◆ **Required work**
Given the listing below, write out exactly the lines starting with the line that has "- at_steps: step" and going on through the line that has "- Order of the", both kept.
(Collected data Opens)
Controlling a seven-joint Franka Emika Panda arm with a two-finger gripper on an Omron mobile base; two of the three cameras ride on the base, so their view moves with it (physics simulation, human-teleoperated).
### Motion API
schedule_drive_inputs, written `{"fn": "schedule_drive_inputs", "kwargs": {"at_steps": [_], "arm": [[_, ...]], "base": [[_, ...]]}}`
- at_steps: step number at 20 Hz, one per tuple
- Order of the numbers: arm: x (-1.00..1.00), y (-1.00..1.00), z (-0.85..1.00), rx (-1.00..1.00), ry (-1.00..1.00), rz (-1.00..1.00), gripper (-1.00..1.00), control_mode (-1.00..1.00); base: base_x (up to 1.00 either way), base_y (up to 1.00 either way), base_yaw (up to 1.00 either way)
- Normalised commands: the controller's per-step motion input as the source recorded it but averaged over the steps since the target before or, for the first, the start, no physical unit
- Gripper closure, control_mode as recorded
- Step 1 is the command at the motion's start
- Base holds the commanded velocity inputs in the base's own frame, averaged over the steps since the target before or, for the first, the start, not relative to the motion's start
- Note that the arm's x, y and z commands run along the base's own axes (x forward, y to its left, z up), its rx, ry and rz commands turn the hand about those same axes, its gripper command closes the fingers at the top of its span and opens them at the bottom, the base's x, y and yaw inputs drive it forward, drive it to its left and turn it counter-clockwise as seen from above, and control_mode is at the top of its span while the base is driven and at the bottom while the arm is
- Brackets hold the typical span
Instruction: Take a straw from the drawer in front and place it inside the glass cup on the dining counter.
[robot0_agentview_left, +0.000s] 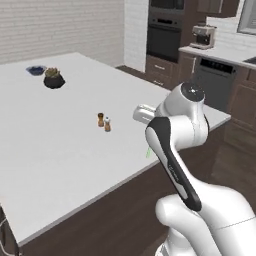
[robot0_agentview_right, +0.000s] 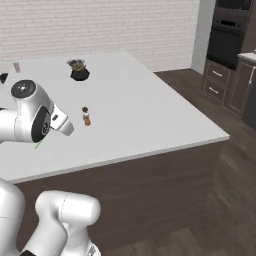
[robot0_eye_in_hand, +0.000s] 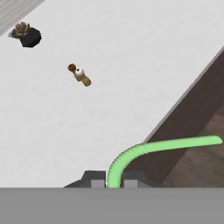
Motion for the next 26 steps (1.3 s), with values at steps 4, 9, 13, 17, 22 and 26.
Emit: {"fn": "schedule_drive_inputs", "kwargs": {"at_steps": [4, 9, 13, 17, 22, 26], "arm": [[0.00, 0.00, 0.00, 0.00, 0.00, 0.00, 1.00, 1.00], [0.00, 0.00, 0.00, 0.00, 0.00, 0.00, 1.00, 1.00], [0.00, 0.00, 0.00, 0.00, 0.00, 0.00, 1.00, 1.00], [0.00, 0.00, 0.00, 0.00, 0.00, 0.00, 1.00, 1.00], [0.00, 0.00, 0.00, 0.00, 0.00, 0.00, 1.00, 1.00], [0.00, 0.00, 0.00, 0.00, 0.00, 0.00, 1.00, 1.00]], "base": [[-0.61, 1.00, 0.08], [-0.36, 1.00, 0.00], [-0.10, 1.00, -0.18], [0.00, 1.00, -0.32], [0.06, 1.00, -0.38], [0.10, 1.00, -0.36]]}}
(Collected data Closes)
◆ **Exercise response**
- at_steps: step number at 20 Hz, one per tuple
- Order of the numbers: arm: x (-1.00..1.00), y (-1.00..1.00), z (-0.85..1.00), rx (-1.00..1.00), ry (-1.00..1.00), rz (-1.00..1.00), gripper (-1.00..1.00), control_mode (-1.00..1.00); base: base_x (up to 1.00 either way), base_y (up to 1.00 either way), base_yaw (up to 1.00 either way)

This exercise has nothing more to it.